Copy down the listing below exactly, please, including every line.
** INFORMATION SHOWN follows **
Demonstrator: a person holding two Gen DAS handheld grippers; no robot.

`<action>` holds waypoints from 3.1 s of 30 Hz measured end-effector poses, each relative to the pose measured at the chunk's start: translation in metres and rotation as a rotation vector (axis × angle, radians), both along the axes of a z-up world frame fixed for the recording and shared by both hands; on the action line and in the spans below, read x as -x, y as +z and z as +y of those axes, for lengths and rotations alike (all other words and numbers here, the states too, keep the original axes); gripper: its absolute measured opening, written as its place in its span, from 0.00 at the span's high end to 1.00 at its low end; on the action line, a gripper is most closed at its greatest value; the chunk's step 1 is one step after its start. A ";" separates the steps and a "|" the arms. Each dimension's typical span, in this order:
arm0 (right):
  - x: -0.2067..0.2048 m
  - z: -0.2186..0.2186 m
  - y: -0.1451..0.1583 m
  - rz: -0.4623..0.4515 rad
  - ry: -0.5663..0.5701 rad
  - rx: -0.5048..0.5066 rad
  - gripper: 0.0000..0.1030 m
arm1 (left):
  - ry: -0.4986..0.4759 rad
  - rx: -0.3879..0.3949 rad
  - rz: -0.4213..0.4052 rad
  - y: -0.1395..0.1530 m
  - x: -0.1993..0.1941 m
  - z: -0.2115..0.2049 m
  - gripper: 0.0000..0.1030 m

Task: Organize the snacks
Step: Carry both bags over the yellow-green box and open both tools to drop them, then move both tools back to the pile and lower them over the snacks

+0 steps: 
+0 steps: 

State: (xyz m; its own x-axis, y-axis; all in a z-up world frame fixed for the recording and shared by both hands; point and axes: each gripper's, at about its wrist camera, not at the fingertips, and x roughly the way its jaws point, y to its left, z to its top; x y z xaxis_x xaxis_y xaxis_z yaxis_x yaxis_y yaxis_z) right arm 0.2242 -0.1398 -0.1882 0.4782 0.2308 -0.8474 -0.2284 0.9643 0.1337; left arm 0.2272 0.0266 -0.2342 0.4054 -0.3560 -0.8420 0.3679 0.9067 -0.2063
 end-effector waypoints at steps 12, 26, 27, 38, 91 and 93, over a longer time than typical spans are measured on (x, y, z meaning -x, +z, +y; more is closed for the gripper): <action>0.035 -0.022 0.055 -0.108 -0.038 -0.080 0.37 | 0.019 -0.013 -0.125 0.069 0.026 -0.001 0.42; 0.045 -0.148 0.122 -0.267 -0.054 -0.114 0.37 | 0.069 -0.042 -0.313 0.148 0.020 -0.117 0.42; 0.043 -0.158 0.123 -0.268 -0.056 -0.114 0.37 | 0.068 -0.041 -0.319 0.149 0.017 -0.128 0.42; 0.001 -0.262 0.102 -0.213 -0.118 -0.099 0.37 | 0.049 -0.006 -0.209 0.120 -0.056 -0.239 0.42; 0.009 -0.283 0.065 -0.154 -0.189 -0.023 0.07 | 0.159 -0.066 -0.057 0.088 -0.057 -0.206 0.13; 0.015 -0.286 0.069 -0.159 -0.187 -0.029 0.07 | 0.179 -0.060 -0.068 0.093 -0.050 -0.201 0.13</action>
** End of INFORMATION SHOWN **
◆ ANSWER TO THE PROBLEM
Demonstrator: a person holding two Gen DAS handheld grippers; no robot.

`<action>` holds waypoints from 3.1 s of 30 Hz measured end-effector poses, each relative to the pose measured at the chunk's start: translation in metres and rotation as a rotation vector (axis × angle, radians), both along the axes of a z-up world frame fixed for the recording and shared by both hands; on the action line and in the spans below, read x as -x, y as +z and z as +y of those axes, for lengths and rotations alike (all other words and numbers here, the states too, keep the original axes); gripper: its absolute measured opening, written as its place in its span, from 0.00 at the span's high end to 1.00 at its low end; on the action line, a gripper is most closed at its greatest value; the chunk's step 1 is one step after its start. A ";" separates the steps and a "|" the arms. Each dimension's typical span, in this order:
arm0 (right):
  - x: -0.2067..0.2048 m
  - z: -0.2186..0.2186 m
  - y: -0.1451..0.1583 m
  - rz: -0.4623..0.4515 rad
  - ry: -0.5663..0.5701 rad
  - rx: -0.5048..0.5066 rad
  - gripper: 0.0000..0.1030 m
arm1 (left):
  - ry: -0.4986..0.4759 rad
  - rx: -0.3879..0.3949 rad
  - rz: -0.4213..0.4052 rad
  - y: -0.1395..0.1530 m
  - x: -0.1993..0.1941 m
  - z: -0.2115..0.2049 m
  - gripper: 0.0000..0.1030 m

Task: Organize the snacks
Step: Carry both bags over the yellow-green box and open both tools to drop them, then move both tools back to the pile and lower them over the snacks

+0 steps: 
+0 steps: 

State: (xyz m; its own x-axis, y-axis; all in a z-up world frame fixed for the recording and shared by both hands; point and axes: each gripper's, at about its wrist camera, not at the fingertips, and x roughly the way its jaws point, y to its left, z to its top; x y z xaxis_x xaxis_y xaxis_z yaxis_x yaxis_y yaxis_z) right arm 0.2242 -0.1398 -0.1882 0.4782 0.2308 -0.8474 -0.2284 0.9643 0.1337; left arm 0.2272 0.0266 -0.2342 0.4054 -0.3560 -0.8420 0.3679 0.9067 -0.2063
 end-effector waypoints at steps 12, 26, 27, 38, 91 and 93, over a longer time than typical spans are measured on (x, y, z meaning -x, +z, +y; more is closed for the gripper): <action>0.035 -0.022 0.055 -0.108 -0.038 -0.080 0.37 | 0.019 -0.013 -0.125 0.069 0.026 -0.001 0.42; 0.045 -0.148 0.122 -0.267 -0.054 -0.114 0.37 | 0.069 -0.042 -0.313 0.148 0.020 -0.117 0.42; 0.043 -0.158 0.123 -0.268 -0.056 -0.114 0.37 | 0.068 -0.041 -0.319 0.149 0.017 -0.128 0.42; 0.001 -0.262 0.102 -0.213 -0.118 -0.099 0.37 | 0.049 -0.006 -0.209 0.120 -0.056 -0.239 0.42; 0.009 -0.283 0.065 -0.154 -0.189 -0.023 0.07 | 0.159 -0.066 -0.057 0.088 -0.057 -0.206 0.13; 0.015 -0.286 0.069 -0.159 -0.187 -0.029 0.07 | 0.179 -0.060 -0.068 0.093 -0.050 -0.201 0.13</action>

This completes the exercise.